Dissolution-reprecipitation and self-assembly of serpentine nanoparticles preceding chrysotile formation: Insights into the structure of proto-serpentine

Any poorly crystalline serpentine-type mineral with a lack of recognizable textural or diffraction features for typical serpentine varieties (i.e., chryotile, lizardite, and antigorite) is usually referred to as proto-serpentine. The formation of the so-called proto-serpentine seems ubiquitous in serpentinization reactions. It is related to dissolution-precipitation of strongly reactive particles prior to true serpentine formation (e.g., in veins where both chrysotile and proto-serpentine are described). However, the structural characteristics of proto-serpentine and its relation with serpentine crystalline varieties remain unclear. In this study a model describing the transformation from proto-serpentine to chrysotile is presented based on experimental chrysotile synthesis using thermogravimetric analyses, transmission electron microscopy, and high-energy X-ray diffraction with pair distribution function analyses.

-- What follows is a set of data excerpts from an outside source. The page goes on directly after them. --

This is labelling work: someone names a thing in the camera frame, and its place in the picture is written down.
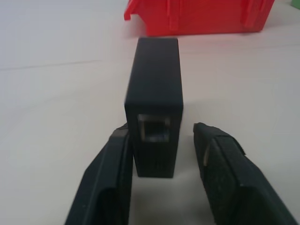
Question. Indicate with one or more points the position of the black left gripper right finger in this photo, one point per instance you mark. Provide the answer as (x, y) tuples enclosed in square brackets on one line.
[(236, 182)]

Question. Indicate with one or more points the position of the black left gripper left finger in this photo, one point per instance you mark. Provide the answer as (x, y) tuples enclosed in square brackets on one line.
[(103, 185)]

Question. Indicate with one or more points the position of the small black box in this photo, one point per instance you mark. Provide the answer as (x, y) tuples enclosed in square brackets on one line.
[(154, 93)]

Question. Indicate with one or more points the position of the red plastic bin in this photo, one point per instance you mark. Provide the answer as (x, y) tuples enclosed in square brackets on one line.
[(199, 15)]

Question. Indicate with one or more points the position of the green object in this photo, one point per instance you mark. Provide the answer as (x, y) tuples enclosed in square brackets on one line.
[(295, 2)]

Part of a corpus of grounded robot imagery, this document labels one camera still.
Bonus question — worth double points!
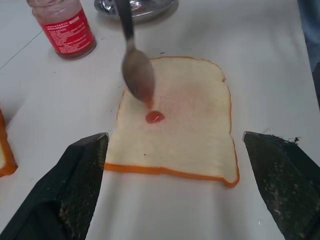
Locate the glass jam jar, red label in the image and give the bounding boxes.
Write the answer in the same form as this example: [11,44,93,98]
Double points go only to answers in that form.
[25,0,98,61]

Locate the red jam drop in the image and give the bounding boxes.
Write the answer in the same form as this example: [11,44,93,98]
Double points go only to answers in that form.
[144,110,166,125]

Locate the white toast slice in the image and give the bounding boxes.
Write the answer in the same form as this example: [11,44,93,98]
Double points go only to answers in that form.
[103,55,241,189]

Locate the round steel plate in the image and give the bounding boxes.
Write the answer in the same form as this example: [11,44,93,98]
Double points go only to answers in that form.
[93,0,180,25]

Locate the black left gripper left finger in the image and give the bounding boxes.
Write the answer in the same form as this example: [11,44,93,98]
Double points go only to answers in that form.
[0,131,110,240]

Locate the steel spoon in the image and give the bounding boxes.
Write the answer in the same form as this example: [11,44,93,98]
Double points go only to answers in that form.
[116,0,155,104]

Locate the toast slice with orange crust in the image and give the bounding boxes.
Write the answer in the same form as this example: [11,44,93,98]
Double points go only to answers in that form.
[0,99,19,179]

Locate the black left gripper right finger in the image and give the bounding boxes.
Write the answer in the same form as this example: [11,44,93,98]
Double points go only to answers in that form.
[242,130,320,240]

The combination of the high-resolution TEM and high-energy X-ray diffraction enables to resolve the local order of neo-formed particles and their structuration processes occurring during pure chrysotile formation (i.e., during the first three hours of reaction). The formation of individual nanotubes is preceded by the formation of small nanocrystals that already show a chrysotile short-range order, forming porous anastomosing features of hydrophilic crystallites mixed with brucite. This is followed by a hierarchical aggregation of particles into a fiber-like structure. These flake-like particles subsequently stack forming concentric layers with the chrysotile structure. Finally, the individualization of chrysotile nanotubes with a homogeneous distribution of diameter and lengths (several hundreds of nanometer in length) is observed. The competitive precipitation of brucite and transient serpentine during incipient serpentinization reaction indicates that both dissolution-precipitation and serpentine-particle aggregation processes operate to form individual chrysotile. This study sheds light into mineralization processes and sets a first milestone toward the identification of the factors controlling polymorph selection mechanisms in this fascinating system.